[Description of the task] Copy each line below that includes "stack".

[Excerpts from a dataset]
§

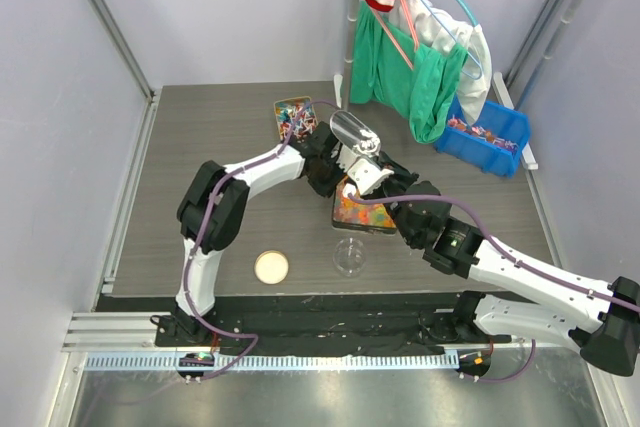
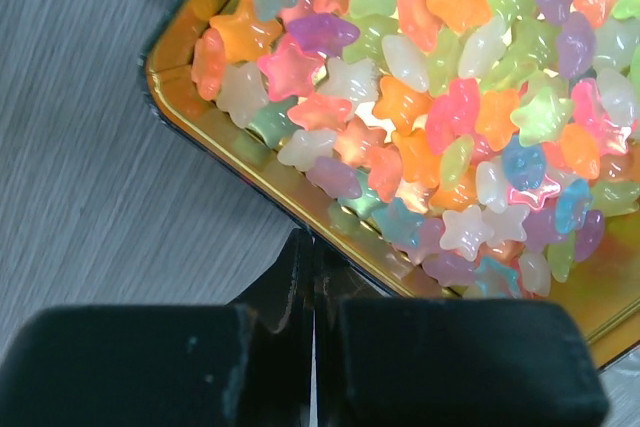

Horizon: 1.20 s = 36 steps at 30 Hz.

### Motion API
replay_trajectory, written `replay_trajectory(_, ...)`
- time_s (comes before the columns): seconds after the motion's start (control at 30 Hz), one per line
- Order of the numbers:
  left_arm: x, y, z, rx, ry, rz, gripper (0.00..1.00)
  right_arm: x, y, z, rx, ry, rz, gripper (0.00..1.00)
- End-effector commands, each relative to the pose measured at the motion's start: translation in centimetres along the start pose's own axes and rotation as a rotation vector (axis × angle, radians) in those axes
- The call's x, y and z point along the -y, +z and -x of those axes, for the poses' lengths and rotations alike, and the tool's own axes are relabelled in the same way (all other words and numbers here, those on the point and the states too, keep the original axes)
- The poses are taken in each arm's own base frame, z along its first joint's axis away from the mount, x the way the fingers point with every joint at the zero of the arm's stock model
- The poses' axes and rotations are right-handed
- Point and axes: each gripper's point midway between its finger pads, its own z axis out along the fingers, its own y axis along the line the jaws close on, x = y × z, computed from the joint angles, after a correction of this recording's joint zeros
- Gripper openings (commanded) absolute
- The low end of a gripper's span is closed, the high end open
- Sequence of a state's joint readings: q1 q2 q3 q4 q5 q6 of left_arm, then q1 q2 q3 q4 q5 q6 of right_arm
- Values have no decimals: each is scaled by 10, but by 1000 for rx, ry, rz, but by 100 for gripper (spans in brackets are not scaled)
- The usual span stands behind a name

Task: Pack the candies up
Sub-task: Move the storage box to the center of the board.

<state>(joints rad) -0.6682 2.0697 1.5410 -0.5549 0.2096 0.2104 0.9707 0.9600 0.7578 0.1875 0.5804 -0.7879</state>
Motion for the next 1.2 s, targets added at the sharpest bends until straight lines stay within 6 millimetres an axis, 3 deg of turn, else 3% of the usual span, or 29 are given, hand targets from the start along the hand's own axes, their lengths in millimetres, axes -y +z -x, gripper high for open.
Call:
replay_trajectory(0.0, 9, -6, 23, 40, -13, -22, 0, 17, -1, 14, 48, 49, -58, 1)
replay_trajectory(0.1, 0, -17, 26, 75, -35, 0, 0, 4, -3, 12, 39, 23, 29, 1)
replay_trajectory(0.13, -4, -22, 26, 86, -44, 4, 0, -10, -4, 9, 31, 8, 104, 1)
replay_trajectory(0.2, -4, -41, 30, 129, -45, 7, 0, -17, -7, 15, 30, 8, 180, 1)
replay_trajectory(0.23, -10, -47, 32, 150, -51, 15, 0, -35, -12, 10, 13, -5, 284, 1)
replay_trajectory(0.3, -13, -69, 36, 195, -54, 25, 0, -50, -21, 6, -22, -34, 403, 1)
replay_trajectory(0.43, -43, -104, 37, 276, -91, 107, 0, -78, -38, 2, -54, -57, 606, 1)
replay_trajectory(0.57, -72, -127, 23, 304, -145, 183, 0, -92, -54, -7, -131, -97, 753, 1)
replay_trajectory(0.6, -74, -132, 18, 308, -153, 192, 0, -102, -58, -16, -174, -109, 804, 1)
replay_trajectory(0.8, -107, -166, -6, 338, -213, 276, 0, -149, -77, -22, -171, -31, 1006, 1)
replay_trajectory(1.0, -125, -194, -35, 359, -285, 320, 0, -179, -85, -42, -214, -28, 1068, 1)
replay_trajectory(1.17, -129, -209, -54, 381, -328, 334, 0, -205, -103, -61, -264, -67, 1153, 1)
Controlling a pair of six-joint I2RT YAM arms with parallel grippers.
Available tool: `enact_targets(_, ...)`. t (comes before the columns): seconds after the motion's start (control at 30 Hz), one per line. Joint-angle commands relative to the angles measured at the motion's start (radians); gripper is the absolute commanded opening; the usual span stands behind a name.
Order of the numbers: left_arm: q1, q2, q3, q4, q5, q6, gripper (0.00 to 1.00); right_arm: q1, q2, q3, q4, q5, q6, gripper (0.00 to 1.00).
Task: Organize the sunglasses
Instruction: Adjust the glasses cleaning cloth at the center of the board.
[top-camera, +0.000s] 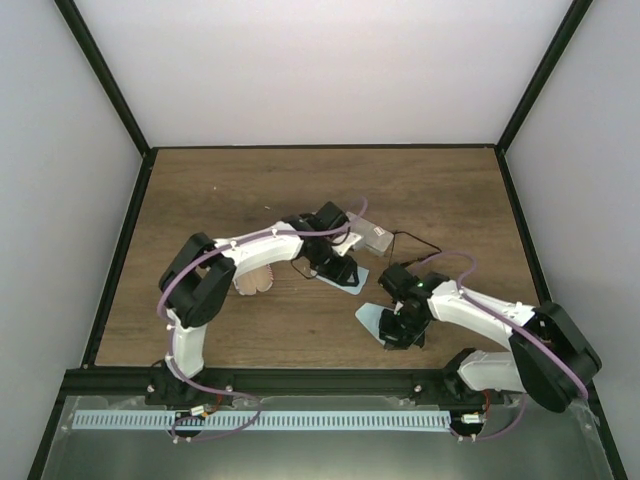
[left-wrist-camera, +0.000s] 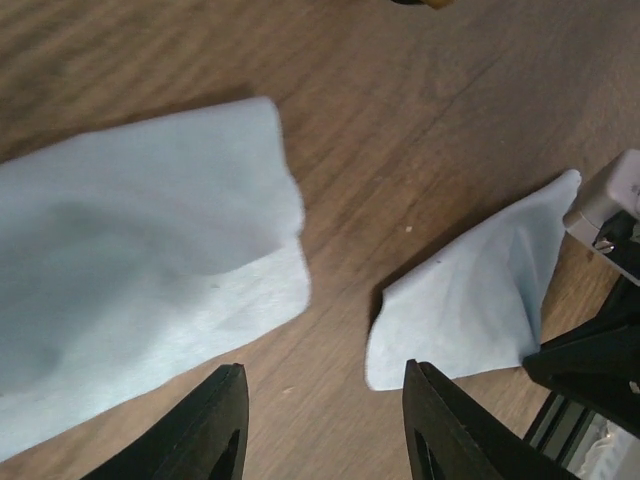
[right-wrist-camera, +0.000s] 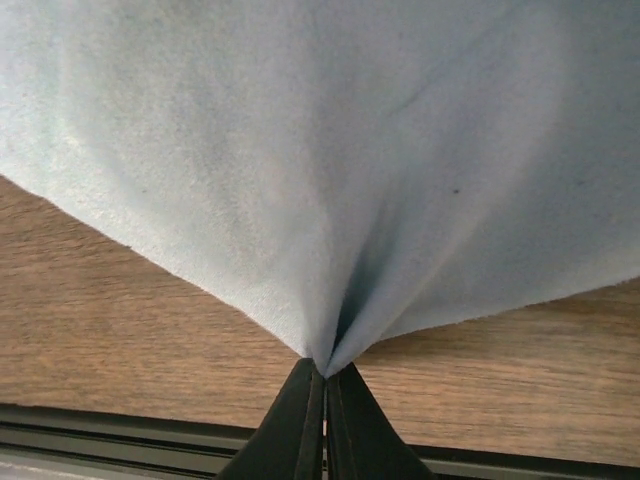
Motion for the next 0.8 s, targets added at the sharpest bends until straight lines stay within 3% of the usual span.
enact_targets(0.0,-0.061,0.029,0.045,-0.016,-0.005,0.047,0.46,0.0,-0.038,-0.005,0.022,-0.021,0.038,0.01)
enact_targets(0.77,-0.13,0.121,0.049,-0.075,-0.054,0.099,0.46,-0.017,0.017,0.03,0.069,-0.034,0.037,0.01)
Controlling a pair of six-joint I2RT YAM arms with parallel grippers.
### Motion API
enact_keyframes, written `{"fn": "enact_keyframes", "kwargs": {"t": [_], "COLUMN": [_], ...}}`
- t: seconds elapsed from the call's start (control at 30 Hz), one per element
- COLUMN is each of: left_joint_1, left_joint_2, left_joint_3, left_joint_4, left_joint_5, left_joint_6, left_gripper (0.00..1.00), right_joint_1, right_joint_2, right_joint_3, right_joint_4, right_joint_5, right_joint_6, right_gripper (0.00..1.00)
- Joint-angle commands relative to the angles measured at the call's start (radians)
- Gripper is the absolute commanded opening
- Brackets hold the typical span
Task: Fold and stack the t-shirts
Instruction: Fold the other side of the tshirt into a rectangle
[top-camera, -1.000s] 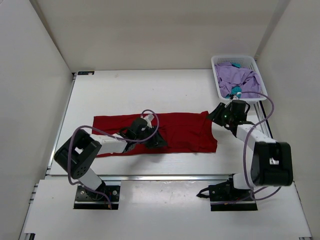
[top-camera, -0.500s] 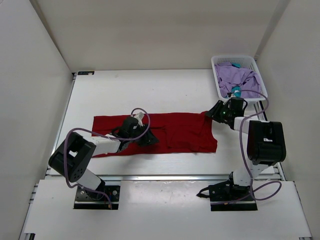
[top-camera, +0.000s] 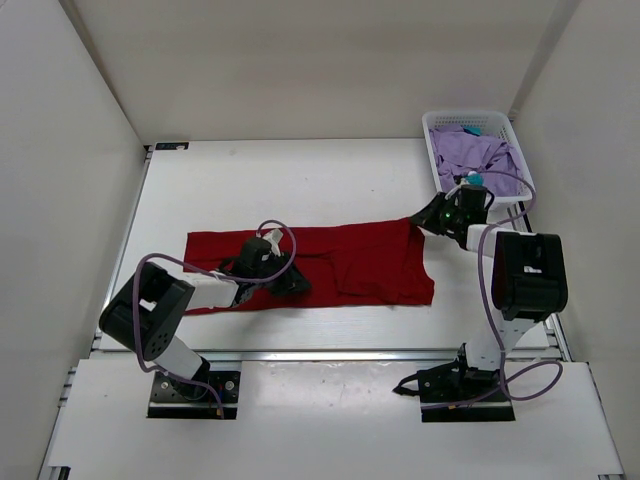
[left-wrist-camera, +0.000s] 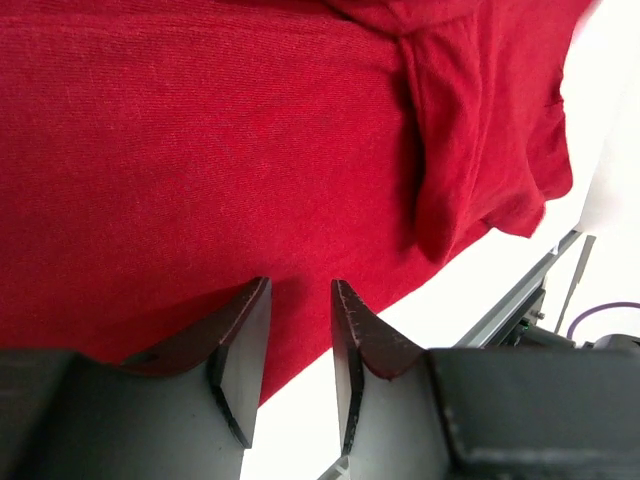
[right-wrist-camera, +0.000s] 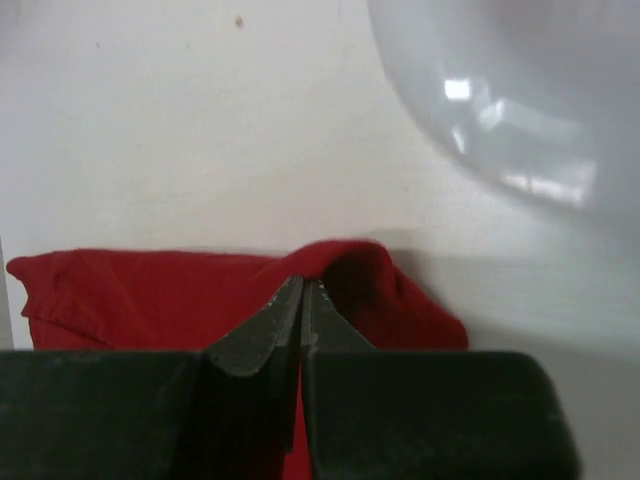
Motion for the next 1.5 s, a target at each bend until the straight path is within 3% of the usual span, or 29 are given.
{"fn": "enact_keyframes", "kwargs": {"t": [0.0,0.13,0.3,0.43,0.5,0.7,0.93,1.17,1.3,1.47], "left_joint_1": [0.003,0.011,0.020,0.023,0.008,-0.133,-0.192,-0.201,-0.173,-0.160], "left_joint_2": [-0.004,-0.013,-0.026,-0.069,-0.093,-0.072,0.078,0.293,0.316,0.241], "left_joint_3": [-0.030,-0.052,-0.060,-0.058,-0.040,0.119,0.281,0.431,0.366,0.227], "left_joint_4": [-0.036,-0.038,-0.053,-0.088,-0.099,-0.113,-0.007,0.011,-0.010,0.085], "left_joint_5": [-0.034,-0.025,-0.014,-0.025,-0.028,-0.074,-0.060,0.010,0.003,0.035], "left_joint_6": [0.035,0.033,0.044,0.053,0.054,0.038,-0.031,-0.050,-0.036,-0.064], "left_gripper": [0.42,0.43,0.43,0.44,0.43,0.45,0.41,0.40,0.37,0.38], "right_joint_1": [-0.003,-0.004,-0.015,0.014,0.052,0.210,0.331,0.341,0.298,0.267], "right_joint_2": [0.038,0.101,0.118,0.026,-0.055,-0.233,-0.418,-0.500,-0.537,-0.564], "right_joint_3": [0.095,0.182,0.190,0.201,0.175,-0.037,-0.291,-0.456,-0.528,-0.508], "right_joint_4": [0.014,-0.056,-0.051,-0.131,-0.152,-0.155,-0.166,-0.220,-0.229,-0.298], "right_joint_5": [0.015,0.020,0.012,0.070,0.110,0.172,0.176,0.218,0.213,0.221], "right_joint_6": [-0.018,-0.048,-0.044,-0.071,-0.073,-0.056,-0.022,-0.012,0.004,-0.018], "right_gripper": [0.00,0.00,0.23,0.28,0.26,0.00,0.00,0.00,0.00,0.00]}}
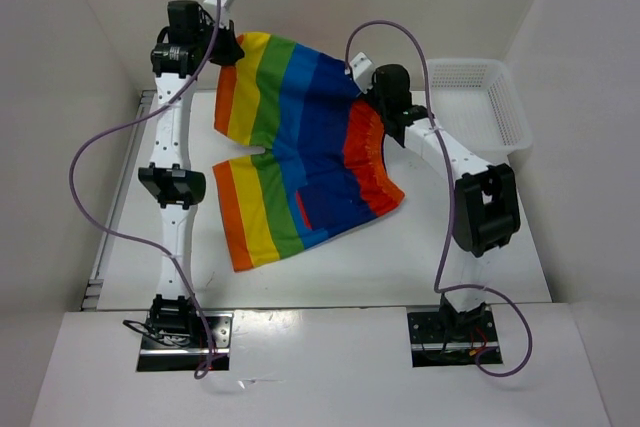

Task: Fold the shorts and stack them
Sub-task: Fold the shorts

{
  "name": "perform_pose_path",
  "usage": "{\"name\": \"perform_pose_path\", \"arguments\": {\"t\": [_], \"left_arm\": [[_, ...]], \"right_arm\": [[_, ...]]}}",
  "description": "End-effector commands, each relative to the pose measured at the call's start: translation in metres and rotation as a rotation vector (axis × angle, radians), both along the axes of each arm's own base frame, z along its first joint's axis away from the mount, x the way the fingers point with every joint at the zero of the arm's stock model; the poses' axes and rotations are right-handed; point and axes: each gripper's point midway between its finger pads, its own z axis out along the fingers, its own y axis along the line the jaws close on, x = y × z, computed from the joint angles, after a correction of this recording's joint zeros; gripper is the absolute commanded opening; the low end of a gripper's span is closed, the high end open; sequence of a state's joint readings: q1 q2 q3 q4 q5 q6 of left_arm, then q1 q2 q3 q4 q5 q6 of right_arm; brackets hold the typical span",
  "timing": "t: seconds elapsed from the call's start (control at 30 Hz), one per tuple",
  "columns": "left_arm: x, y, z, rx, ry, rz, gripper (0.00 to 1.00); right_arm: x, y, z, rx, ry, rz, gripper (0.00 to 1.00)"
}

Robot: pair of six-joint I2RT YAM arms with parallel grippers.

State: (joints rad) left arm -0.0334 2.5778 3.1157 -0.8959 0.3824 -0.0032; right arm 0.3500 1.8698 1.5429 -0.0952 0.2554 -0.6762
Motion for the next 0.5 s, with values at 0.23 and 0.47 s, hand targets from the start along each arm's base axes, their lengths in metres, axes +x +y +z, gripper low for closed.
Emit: {"name": "perform_pose_path", "arguments": {"t": [0.23, 0.47], "left_arm": [[-0.101, -0.024, 0.02, -0.052, 0.241, -0.125, 0.0], [-0.111, -0.054, 0.031, 0.011, 0.205, -0.123, 0.0]], "right_arm": [[-0.072, 0.01, 0.043, -0.033, -0.038, 0.112, 0.0], [-0.108, 0.023, 0.005, -0.071, 0.021, 0.194, 0.0]]}}
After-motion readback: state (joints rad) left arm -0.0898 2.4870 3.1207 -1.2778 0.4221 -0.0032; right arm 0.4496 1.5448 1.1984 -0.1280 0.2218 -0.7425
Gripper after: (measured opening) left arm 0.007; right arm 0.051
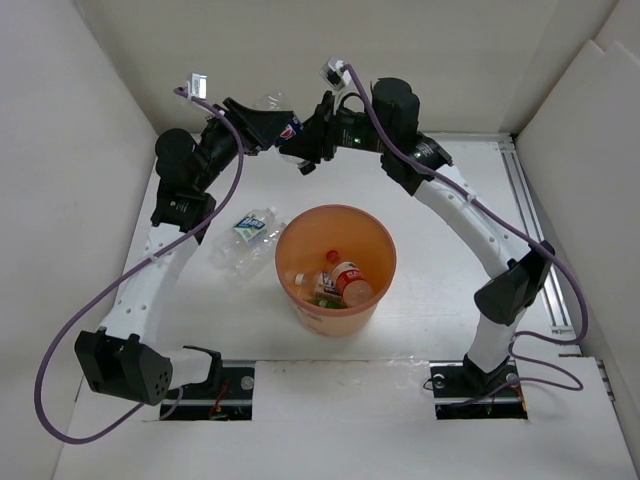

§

[Exercise solution]
Task: Fold and stack the t-shirts
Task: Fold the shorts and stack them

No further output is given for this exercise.